LA TUMBA DE SHAKESPEARE
La verdadera patria del hombre es su tumba, y la de William Shakespeare se encuentra en la iglesia de la Santísima Trinidad de su ciudad natal, Stratford-upon-Avon. Para no vagar cien años por el río del dolor, y porque tampoco es mucho lo que hay que desembolsar, el viajero se rasca el bolsillo y el barquero le abre las puertas del presbiterio. He ahí el poeta que nos enseñó a leer en el libro de nuestra alma y que todavía, cuatrocientos años después, nos traduce el significado de términos como "celos", "ingratitud" o "duda". A William Shakespeare lo escudan su mujer y otros miembros de su familia y lo protege una advertencia contra aquellos que remuevan sus huesos, que no vendría mal reproducir en tantos sepulcros de España (aunque, por lo visto, al Bardo le sirvió de poco, puesto que en el siglo XVIII unos coleccionistas de trofeos expoliaron su cráneo privilegiado).

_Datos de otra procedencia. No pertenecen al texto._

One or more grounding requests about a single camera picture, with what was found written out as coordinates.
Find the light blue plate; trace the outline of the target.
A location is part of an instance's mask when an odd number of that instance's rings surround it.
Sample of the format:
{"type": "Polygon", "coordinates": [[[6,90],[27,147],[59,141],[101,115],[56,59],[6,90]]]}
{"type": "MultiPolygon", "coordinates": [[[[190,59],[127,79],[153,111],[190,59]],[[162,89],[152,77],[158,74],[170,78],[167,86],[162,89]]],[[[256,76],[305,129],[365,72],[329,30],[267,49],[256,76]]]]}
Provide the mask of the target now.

Ante la tumba de Shakespeare, uno se siente como Marco Antonio ante los despojos de César. "¿Cuándo vendrá otro como él?", nos preguntamos y el pueblo nos responde: "¡Nunca, nunca!" (olvidemos a Christopher Marlowe, a Edward de Vere, a Francis Bacon y a quienes caprichosamente queramos atribuir sus obras). Harold Bloom, ciego para apreciar los frutos de otras lenguas que no sean la suya, acierta, sin embargo, cuando señala que este tipo inventó la naturaleza humana. Sus tragedias, sus comedias y sonetos son mucho más que un monolito de gracia y lenguaje: son risas y llanto, ruido y furia pero también sueños de verano, una dama negra y un joven hermoso, el balcón de Romeo y Julieta y el Globo que se incendió. Vale más, oídme bien, un trabajo de amor perdido de Shakespeare que la novedad más apabullante y laureada de nuestros escaparates, y, remedando a Los Chunguitos, diré todavía más: si me das a elegir entre la combinación ganadora de la Primitiva y Shakespeare, me quedo con Shakespeare.

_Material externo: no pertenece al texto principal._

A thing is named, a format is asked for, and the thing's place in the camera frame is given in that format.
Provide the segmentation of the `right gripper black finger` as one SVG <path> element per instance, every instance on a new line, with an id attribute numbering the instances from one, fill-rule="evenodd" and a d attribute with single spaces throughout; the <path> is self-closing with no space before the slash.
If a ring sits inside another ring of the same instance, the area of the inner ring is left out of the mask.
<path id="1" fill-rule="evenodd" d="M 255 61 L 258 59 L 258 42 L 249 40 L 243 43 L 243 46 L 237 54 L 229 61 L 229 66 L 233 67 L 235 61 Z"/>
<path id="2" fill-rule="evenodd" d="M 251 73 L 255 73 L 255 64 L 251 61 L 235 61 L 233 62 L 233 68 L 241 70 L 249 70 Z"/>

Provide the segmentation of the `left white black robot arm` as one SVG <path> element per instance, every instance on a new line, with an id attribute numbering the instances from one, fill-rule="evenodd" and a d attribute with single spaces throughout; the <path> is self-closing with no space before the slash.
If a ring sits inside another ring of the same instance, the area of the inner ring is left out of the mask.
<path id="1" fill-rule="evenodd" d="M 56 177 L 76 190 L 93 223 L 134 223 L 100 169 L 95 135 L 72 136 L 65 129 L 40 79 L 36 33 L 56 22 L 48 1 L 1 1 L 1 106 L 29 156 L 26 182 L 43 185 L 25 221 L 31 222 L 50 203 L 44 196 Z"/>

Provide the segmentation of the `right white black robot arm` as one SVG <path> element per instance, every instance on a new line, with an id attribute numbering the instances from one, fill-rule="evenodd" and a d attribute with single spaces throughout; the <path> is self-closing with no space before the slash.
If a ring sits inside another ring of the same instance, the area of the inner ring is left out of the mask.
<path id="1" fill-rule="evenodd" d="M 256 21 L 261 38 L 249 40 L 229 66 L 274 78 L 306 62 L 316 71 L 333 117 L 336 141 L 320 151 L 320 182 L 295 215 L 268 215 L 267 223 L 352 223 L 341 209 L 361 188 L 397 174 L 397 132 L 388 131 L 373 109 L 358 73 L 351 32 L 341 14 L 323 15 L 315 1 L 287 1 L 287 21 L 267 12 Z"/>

DEY PARA EL BARDO Stratford-upon-Avon vive de y para Shakespeare. Al igual que los peregrinos románticos que grabaron su nombre en la ventana de su casa natal a modo de homenaje, hoy seguimos, como aquel personaje de Borges, consagrando nuestro tiempo, nuestra vida "incolora" y "extraña", a ese mar que fue Shakespeare, a ese puerto, a ese destino. Ayuda, claro, conocer las circunstancias que moldearon su yo, y la ciudad sobre el río Avon nos lo pone en bandeja de plata, franqueándonos las puertas de su lugar de nacimiento, de la granja de estilo Tudor de su madre, Mary Arden, de la casa de campo en la que se crió su mujer Anne y de aquella otra en la que vivió su hija con su marido, el doctor John Hall. O del New Place, la residencia de Shakespeare durante 19 años que, en el siglo XVIII, un reverendo que no sufría precisamente de "bardolatría" destruyó por sus santos..., por su santa voluntad.
La muerte llamó a Shakespeare cuando contaba 51 años, quizá por un tumor en un ojo, aunque con estas celebridades nunca se sabe y quizá mañana se publique otro estudio que apunte a otra causa. Vivió con holgura pero pasó por los mismos trances que cualquier mortal: la muerte de un hijo a temprana edad, pleitos varios, líos familiares... Uno no escribe Hamlet en una torre de marfil ni Dios creó tampoco el mundo en siete días con unas instrucciones de montaje de IKEA o un diccionario.